McTominay e compagni potevano pensare di avere vita facile e chiudere la pratica nel minor tempo possibile, ma non avevano ancora fatto i conti con il Parma e il suo nuovo portierone. Alla sua prima apparizione ufficiale in crociato, Rinaldi - con l‘aiuto della diga difensiva eretta da Troilo ed Estévez – ha contribuito a sbarrare la strada alla squadra di Antonio Conte con un paio di interventi degni di nota. Ma le sue parate non sono state le uniche protagoniste della serata del Maradona. Il portiere cresciuto nel vivaio parmigiano ha portato alla sua retroguardia sicurezza, leadership e tranquillità: aspetti non banali per un ragazzo che non metteva piede sul rettangolo verde da 245 giorni, esattamente 8 mesi. Il 14 maggio la data del 97° e ultimo match ufficiale tra i grandi giocato da Rinaldi, con la maglia della Feralpisalò, nei playoff di Serie C (contro il Crotone). Napoli è stata, a tutti gli effetti, una nuova prima volta per Filippo. E meglio di così non poteva andare.

Il titolo di migliore in campo, insignitogli dalla Lega Serie A, non è solo un atto di gentilezza verso un esordiente, ma un riconoscimento più che meritato. Sono state 4 le parate effettuate dal classe 2002 nel corso nei 90‘ in terra campana: 2 di questi interventi hanno impedito a McTominay, prima, e Højlund, poi, di portarsi in vantaggio - e mettere, momentaneamente, pressione a Inter e Milan in classifica. Parate non scontate, visto che i dati parlano di 1.08 gol evitati proprio grazie alle sue deviazioni. Rinaldi, però, si è reso protagonista non solo sporcandosi i guantoni, ma anche gli scarpini, più precisamente quello destro, suo piede preferito. Il portiere gialloblù ha toccato 59 tocchi, il che lo ha reso il terzo giocatore del Parma più impiegato con il pallone tra i piedi dopo Estévez (primo con 66) e Valenti (secondo con 65). Un aspetto che dimostra quanto il numero 66 crociato si senta a suo agio nella costruzione dal basso, oltre ad essere un‘importante prerogativa richiesta da mister Cuesta ai suoi portieri. «È una caratteristica che viene richiesta tanto negli ultimi anni. È un fondamentale su cui devo lavorare, ma diciamo che me la cavo»  aveva dichiarato Filippo in una passata intervista, ai tempi dell‘Aquila Montevarchi.

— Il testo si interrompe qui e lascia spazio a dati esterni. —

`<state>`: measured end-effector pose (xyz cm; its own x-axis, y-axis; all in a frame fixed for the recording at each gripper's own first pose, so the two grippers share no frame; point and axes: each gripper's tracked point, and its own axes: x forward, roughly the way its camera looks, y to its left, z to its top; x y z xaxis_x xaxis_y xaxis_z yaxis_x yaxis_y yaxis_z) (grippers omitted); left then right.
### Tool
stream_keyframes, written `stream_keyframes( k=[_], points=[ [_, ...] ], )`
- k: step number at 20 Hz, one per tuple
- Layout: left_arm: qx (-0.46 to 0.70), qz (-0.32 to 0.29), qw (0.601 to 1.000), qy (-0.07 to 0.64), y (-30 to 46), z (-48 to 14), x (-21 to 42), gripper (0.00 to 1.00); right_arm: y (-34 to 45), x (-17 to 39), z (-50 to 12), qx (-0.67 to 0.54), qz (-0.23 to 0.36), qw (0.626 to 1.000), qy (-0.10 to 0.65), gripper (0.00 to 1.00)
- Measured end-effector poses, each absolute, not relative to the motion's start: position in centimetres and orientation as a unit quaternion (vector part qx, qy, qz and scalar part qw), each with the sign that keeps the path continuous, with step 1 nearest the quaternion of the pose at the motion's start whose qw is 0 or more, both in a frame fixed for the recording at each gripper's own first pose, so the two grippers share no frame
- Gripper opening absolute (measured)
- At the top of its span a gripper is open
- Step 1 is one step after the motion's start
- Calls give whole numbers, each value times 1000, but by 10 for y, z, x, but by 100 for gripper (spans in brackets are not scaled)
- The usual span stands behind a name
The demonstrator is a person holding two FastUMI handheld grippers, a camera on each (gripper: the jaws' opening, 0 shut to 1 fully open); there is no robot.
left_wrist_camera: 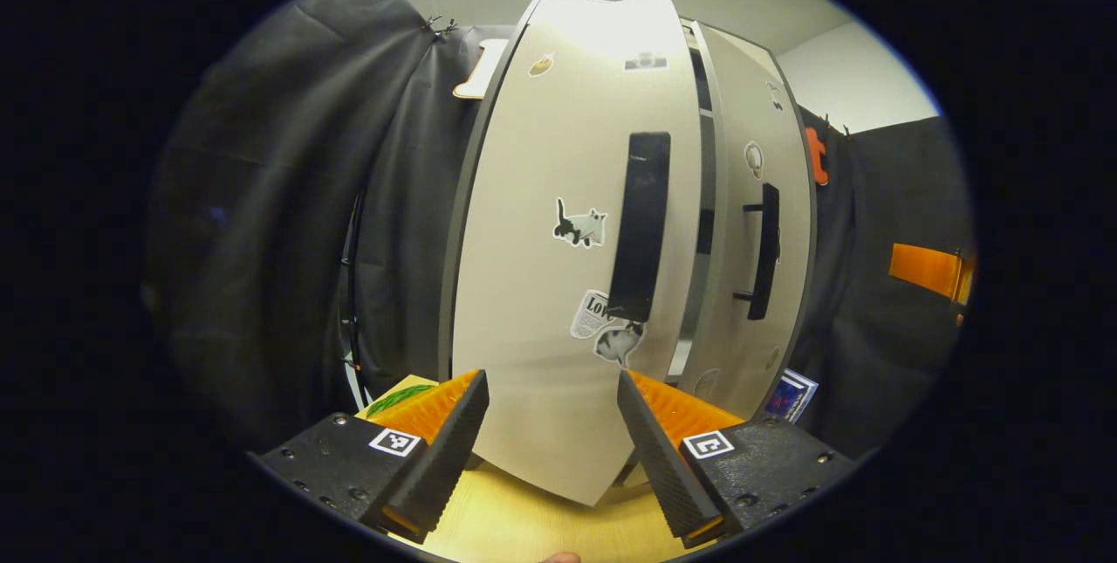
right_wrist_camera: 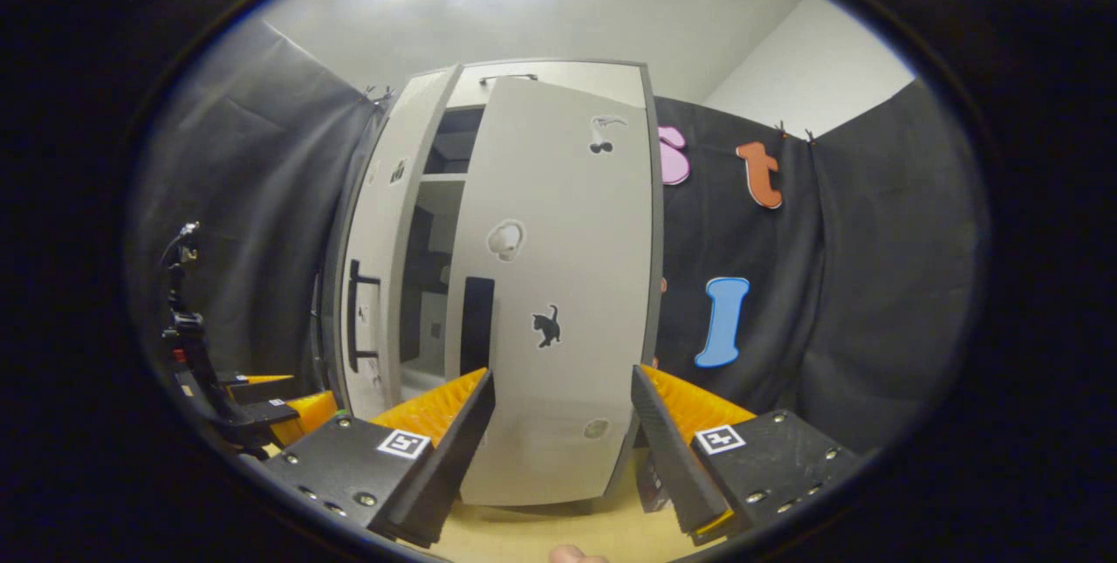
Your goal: Grasp the bottle in the cabinet with the left hand and place it on the coaster, then close the right door with the right hand and the left door with the left hand.
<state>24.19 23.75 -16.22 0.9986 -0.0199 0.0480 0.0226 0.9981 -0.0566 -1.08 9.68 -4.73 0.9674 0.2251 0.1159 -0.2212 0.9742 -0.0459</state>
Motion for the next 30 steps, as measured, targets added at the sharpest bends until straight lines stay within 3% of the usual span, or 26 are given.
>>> stream_keyframes(
  k=[14, 24, 30],
  points=[
    [-34, -5, 999, -31, 193, -116, 205, 94, 57, -13, -50, 3, 120, 991, -52, 95],
    [-43, -89, 991, -89, 22, -35, 186, 94, -85, -12, 20, -20, 67, 990, -123, 94],
    [-51, -140, 985, -87, -102, -44, 187, 93, -175, 0, 22, -37, 45, 991, -120, 92]
  ],
)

L‘ottima prestazione di Rinaldi è frutto anche della fiducia riposta in lui da staff tecnico e società, del rapporto di amicizia e (sana) competizione con Corvi, del lavoro quotidiano con gli allenatori dei portieri (Michele De Bernardin, qualche anno fa, e Nicola Pavarini, ora), ma soprattutto della forza del collettivo. Mister Cuesta, infatti, è stato in grado di compattare un gruppo nuovo, che rema verso un unico obiettivo, e che è in grado di superare le difficoltà. Sapere di avere alle spalle una squadra pronta a sostenerne e valorizzarne le capacità non può che aver fatto solo un gran bene a Pippo. I festeggiamenti a fine gara, i post di apprezzamento di club e compagni e, perfino, i complimenti ricevuti dal collega avversario Milinković-Savić sono un?evidente testimonianza di una prestazione subito all‘altezza della Serie A.

Dopo l‘infortunio di Suzuki erano sorti tanti dubbi, alla società in primis, sui due ragazzi made in Parma e se puntare su di loro fosse la scelta giusta o un azzardo. Corvi ha già dimostrato di valere il ruolo che si è guadagnato; Rinaldi lo ha appena fatto. Al Maradona, di fronte alla squadra campione d‘Italia in carica, in una gara non come le altre. Solo complimenti e applausi.